Hay otras fuerzas que se ponen en juego en la sonoridad del canto vinculado con lo divino. La sonoridad no existe sin vivencia. Vivencia corporal, espacial, emotiva, aunada al ritmo que lo lleva hasta la víscera y lo convierte en anatomía. Nada más claro que el mantra. En el hinduismo es el sonido preciso el que se conecta con una divinidad particular y no hay de otra; la obsesión por no extraviar al dios en una mala pronunciación llegó a tal punto que hizo nacer a la fonética. Sin embargo, otras posturas consideran que los sonidos pueden ser flexibles. En algunas ramas del budismo tibetano, lo importante es la vivencia de sonido y sentido (inseparables, sin límites claros) de una palabra, pero es la vivencia lo que engendra a la sacralidad, no la palabra particular, ni el sonido particular. Entonces la sacralidad es traducible.

(No es exactamente la misma lógica lo que llevó a las traducciones protestantes de la Biblia —las primeras que existieron—, aunque los motivos de los reformistas tienen algo en común con las corrientes budistas a las que aludo. Al traducir, los protestantes implicaban que las palabras en sí no son sagradas, pero sí lo es lo que representan y transmiten. Mitos, relatos, enseñanzas, pautas morales. La perspectiva de estos budistas también privilegia los significados y presta atención a esa dimensión de la palabra que no es sensorial, pero los protestantes no enfatizaban la parte vivencial de recibir o emitir un discurso.)

Como consecuencia de la vivencia corporal de la palabra, posible por su componente rítmico, nace la teatralidad. El movimiento, la danza, las modulaciones de voz: el universo entero del rito, que es un universo dramático.

Una vez Patrick Johansson me dijo que las misas se empobrecieron en recursos teatrales cuando dejaron de estar en latín.

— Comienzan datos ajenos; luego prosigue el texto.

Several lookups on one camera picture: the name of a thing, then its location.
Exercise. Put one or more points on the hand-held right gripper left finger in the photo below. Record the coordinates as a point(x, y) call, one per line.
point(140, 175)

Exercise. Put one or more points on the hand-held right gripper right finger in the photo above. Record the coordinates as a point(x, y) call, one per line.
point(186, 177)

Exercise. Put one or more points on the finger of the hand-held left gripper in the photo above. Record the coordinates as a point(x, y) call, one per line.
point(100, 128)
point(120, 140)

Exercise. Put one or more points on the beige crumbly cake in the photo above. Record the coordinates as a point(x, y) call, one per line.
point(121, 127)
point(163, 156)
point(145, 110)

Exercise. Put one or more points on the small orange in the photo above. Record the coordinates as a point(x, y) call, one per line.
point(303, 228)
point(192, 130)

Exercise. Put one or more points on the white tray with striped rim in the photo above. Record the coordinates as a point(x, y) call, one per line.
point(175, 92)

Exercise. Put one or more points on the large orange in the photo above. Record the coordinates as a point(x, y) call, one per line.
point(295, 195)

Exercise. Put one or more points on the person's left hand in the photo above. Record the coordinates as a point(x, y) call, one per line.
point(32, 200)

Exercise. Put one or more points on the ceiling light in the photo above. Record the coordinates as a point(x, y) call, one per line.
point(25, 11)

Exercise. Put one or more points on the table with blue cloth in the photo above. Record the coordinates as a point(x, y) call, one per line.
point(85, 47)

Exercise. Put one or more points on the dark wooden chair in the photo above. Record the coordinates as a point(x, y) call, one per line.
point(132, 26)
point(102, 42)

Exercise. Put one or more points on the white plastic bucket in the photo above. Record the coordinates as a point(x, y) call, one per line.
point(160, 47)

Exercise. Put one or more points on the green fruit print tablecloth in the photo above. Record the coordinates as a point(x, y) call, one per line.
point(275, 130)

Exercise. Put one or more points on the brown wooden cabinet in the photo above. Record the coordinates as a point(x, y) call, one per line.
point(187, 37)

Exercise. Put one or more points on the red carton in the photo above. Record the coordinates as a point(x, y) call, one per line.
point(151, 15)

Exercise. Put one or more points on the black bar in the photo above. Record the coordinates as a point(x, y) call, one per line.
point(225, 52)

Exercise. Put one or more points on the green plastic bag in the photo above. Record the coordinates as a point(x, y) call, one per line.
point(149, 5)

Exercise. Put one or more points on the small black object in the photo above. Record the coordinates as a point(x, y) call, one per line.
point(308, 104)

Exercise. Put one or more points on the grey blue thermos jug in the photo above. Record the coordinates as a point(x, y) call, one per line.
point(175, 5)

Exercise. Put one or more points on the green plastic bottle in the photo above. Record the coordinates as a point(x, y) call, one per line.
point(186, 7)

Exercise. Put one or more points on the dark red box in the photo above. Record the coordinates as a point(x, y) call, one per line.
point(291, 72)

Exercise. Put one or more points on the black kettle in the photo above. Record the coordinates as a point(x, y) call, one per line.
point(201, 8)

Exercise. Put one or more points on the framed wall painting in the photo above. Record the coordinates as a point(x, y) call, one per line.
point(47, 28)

Un canto sagrado que privilegia el sonido (lo privilegie menos o más, pues como vimos, el canto no siempre deslinda la sonoridad de una lengua de sus referentes, sentidos y denotaciones), privilegia entonces al drama, ya sea uno sencillo y personal, o uno codificado a través de una red de convenciones sociales prácticas y epistémicas.

Los tzeltales del Indio Pedro gimen un canto en una lengua que no entienden. Al escucharlo, me da la impresión de que ese rezo está lejos del sometimiento. Aprovecharon las limitaciones en la comprensión de un idioma que seguramente los pastores les dijeron que es el único que entiende Dios, para dar rienda suelta a un ritual familiar que ellos adaptaron libremente de los protestantes, y que es permitido por la intimidad de una selva que los aleja de miradas que les digan si su rezo es o no correcto. Ellos se encierran en un pequeño templo de tablas de madera, y en el cauce de una sonoridad fortalecida por la decadencia de las imágenes mentales y los referentes, modulan la voz, alzan los brazos, se jalan el pelo, resisten la destrucción de su mundo y se sienten cerca de Dios a su manera.